Birds Eye Iglo pursuing two acquisitions

Birds Eye Iglo, which was last week put on the block for up to €3bn, pursued two separate acquisitions last year that have not yet materialised, its latest annual report shows.

The maker of Birds Eye fish fingers and frozen vegetables spent €5.7m on projects including “strategic and M&A reviews”. Martin Glenn, chief executive, described these as “two very seriously well-researched reviews into further market opportunities”.

There has been speculation that Iglo could buy rival Findus’s Nordic operations, which private equity owner Lion Capital has attempted to sell, although competition issues would likely preclude a tie-up of the UK businesses.

The outlay on projects was part of €46.4m in exceptional items which led the company, owned by Permira, to post a broadly flat operating profit – on a pro-forma basis – of €246.9m. It also took a €21m writeoff on its Portuguese subsidiary, erasing all the goodwill and roughly one-third of brand value at the time of acquisition in 2006.

However, the company registered its fifth consecutive year of growth in earnings before interest, tax, depreciation and amortisation as well as core category sales. Total net sales grew 1.4 per cent to €1.57bn while ebitda was up 7 per cent at €325.8m.

The numbers set the stage for Permira to dispose of Iglo, acquired from Unilever in two bites in 2006 and 2010, when it bought the Italian operations. Sale documents went out last week to a combination of private equity and trade buyers including Blackstone and KKR.

The sale is expected to value Iglo at between €2.6bn and €2.9bn, including net debt, which stood at €1.4bn at the year-end, assuming an enterprise value to ebitda multiple of 8 to 9 times.
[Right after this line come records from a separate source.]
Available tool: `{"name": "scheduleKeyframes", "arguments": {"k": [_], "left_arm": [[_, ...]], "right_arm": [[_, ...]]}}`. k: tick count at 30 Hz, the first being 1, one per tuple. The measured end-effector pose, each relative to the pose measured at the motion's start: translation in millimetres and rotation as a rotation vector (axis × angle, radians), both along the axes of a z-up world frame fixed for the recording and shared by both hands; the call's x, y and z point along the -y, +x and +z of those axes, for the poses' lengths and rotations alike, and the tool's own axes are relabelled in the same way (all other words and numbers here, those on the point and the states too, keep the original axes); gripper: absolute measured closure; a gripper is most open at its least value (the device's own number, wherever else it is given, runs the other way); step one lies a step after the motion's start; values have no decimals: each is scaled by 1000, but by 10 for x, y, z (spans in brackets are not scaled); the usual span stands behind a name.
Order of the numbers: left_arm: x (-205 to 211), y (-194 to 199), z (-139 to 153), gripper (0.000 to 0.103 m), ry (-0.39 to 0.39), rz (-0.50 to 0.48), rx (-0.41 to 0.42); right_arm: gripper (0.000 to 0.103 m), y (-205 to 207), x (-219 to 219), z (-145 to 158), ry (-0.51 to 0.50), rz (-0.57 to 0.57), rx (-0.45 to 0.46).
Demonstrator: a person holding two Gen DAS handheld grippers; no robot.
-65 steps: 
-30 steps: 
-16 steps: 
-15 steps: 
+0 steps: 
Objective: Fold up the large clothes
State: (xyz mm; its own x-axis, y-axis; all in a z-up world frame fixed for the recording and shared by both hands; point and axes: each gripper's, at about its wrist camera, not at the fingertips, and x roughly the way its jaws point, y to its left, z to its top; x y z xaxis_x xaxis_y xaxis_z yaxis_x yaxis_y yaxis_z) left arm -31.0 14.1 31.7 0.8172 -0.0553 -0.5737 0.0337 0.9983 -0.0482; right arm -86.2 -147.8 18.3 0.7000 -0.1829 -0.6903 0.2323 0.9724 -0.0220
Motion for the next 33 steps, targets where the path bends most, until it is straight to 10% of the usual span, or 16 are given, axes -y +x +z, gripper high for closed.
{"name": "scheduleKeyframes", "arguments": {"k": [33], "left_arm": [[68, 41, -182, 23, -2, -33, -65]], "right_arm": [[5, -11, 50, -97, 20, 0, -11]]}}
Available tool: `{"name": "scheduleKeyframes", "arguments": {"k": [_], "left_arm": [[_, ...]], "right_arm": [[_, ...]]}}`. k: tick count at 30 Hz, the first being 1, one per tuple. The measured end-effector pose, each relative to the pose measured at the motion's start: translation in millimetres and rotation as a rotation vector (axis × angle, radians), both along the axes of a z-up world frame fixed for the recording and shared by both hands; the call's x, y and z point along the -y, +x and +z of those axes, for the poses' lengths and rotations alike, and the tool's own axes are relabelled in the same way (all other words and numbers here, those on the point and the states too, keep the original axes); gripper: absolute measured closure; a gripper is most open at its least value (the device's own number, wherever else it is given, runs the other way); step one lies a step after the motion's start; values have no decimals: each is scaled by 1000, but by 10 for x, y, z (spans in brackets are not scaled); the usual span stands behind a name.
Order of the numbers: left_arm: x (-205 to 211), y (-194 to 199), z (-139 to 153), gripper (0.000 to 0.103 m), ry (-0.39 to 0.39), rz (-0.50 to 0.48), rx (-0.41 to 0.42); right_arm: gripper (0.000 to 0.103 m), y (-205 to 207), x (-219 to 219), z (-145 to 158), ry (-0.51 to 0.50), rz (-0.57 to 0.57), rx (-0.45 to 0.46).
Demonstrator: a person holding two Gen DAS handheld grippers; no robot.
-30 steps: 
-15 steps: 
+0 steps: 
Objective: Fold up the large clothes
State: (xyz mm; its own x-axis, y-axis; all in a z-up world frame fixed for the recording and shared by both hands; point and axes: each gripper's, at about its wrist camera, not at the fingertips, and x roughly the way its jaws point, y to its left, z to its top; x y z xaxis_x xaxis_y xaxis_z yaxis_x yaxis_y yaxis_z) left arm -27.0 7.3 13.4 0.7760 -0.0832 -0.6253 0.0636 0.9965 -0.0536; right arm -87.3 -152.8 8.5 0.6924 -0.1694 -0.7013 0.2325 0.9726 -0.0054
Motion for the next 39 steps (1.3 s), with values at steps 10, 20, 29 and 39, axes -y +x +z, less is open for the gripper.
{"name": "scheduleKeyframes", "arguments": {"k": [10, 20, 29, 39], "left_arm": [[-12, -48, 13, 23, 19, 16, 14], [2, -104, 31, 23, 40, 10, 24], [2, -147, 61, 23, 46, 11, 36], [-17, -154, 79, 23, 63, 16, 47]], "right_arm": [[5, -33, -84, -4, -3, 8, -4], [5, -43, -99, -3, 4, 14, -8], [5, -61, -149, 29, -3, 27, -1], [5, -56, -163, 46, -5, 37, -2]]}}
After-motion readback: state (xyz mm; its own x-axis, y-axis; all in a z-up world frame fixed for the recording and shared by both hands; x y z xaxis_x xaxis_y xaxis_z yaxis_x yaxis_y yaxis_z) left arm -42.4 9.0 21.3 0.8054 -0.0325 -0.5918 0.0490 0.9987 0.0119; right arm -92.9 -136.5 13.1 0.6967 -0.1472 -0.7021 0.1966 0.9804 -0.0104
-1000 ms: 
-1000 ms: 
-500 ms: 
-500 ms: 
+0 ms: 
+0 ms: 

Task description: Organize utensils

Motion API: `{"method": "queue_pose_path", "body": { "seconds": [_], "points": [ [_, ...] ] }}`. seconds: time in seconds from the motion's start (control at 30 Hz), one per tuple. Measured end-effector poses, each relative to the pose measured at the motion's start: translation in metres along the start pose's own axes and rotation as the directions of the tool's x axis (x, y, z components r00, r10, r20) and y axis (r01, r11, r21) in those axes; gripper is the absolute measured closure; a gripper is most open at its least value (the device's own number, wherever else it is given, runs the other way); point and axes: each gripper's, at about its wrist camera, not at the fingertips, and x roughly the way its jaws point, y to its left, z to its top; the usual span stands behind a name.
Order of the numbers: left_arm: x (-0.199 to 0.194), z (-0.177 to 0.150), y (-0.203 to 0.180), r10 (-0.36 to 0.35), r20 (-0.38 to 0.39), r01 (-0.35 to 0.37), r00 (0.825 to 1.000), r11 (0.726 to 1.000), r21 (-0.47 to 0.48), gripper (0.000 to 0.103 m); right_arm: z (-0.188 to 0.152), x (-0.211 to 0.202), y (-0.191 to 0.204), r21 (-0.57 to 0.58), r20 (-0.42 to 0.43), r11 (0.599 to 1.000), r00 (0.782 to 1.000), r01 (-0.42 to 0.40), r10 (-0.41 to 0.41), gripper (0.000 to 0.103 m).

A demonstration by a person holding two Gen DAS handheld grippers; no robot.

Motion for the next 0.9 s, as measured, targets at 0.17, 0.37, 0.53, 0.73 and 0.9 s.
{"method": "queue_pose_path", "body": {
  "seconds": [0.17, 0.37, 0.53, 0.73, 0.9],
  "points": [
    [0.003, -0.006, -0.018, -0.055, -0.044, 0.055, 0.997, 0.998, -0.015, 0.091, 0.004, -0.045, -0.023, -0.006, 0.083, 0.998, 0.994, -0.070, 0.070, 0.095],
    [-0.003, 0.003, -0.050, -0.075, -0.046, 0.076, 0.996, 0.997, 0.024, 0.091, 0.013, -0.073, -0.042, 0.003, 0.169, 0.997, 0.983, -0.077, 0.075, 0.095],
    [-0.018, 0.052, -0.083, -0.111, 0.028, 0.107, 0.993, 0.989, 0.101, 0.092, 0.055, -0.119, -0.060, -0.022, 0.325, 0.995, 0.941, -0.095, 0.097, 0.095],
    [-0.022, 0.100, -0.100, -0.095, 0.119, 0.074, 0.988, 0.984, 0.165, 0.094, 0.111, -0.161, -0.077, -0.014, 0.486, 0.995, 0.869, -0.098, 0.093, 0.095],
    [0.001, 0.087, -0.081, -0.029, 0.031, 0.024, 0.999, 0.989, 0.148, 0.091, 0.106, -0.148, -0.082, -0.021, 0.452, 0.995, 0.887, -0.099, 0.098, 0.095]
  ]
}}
Mr Glenn described 2011 as “our best year yet” and said 2012 had also started out well. He anticipated some cost inflation, but expected to be able to pass it on to retailers or by adjusting pack sizes.

He said the decision to take writedowns in Portugal came on the back of falling prices. “The level of profitability is lower because of the absolute squeeze on the consumer,” he said.

“Value added tax on food in Portugal has gone up from 7 per cent to 20 per cent. That’s a huge amount.”

At the year-end Iglo had shaved €149m off its debt, but financing charges rose from €253m to €323m as the Italian business was only bought part way through 2010. The annual net loss widened by about €10m to €82m.

Last year’s refinancing reduces annual payments by €30m, Iglo said.